Copy, from the material below, every line in which the word "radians" can be found.

○ ○ ○ ○ ○ ○ ○

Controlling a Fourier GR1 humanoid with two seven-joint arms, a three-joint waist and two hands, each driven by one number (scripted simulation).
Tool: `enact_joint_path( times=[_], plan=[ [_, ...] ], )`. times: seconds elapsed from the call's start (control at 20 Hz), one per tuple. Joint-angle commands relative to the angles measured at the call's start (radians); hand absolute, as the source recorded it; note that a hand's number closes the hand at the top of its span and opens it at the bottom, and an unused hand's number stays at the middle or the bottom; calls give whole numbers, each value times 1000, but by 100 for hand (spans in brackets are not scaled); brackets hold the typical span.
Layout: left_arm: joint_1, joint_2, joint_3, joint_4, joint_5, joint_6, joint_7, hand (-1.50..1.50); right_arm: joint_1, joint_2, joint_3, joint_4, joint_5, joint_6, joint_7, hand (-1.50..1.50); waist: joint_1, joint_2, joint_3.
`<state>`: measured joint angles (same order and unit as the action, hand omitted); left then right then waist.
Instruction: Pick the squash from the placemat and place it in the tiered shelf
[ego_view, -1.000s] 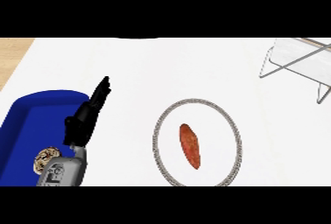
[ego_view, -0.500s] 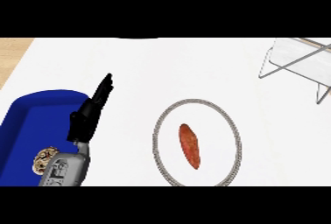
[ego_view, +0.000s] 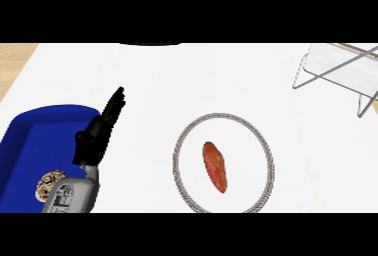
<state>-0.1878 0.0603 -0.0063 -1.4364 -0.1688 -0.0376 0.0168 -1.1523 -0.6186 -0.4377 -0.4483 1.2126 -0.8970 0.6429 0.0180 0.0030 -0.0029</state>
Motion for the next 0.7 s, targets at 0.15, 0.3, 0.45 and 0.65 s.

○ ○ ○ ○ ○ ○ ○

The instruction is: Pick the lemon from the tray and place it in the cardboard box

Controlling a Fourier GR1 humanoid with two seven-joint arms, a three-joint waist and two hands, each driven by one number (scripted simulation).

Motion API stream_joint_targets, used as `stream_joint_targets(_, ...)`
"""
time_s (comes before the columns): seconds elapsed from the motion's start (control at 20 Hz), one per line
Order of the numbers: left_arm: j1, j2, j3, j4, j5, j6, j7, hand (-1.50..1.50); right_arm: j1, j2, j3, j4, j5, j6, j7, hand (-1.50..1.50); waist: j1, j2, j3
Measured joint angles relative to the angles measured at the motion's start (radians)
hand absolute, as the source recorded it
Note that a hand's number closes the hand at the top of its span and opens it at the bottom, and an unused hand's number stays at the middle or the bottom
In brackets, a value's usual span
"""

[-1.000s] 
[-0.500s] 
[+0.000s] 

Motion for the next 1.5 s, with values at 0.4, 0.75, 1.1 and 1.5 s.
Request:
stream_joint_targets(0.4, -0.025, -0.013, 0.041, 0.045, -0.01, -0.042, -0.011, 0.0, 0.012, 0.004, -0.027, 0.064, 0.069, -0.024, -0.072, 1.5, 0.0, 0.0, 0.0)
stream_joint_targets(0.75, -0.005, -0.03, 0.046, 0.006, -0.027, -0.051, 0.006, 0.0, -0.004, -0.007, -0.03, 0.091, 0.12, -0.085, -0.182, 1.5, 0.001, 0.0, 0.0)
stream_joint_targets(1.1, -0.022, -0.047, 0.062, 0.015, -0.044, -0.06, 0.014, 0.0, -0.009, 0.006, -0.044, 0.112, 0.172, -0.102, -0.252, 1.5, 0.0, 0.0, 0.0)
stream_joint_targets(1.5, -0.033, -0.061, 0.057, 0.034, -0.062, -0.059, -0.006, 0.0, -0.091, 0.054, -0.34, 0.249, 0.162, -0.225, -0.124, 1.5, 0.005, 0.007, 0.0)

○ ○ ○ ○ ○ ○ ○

**ANSWER TO THIS PROBLEM:**
Tool: `enact_joint_path( times=[_], plan=[ [_, ...] ], )`. times: seconds elapsed from the call's start (control at 20 Hz), one per tuple. Joint-angle commands relative to the angles measured at the call's start (radians); hand absolute, as the source recorded it; note that a hand's number closes the hand at the top of its span and opens it at the bottom, and an unused hand's number stays at the middle or the bottom; calls give whole numbers, each value times 1000, but by 100 for hand (spans in brackets are not scaled); brackets hold the typical span.
Measured joint angles relative to the angles measured at the motion's start (radians)

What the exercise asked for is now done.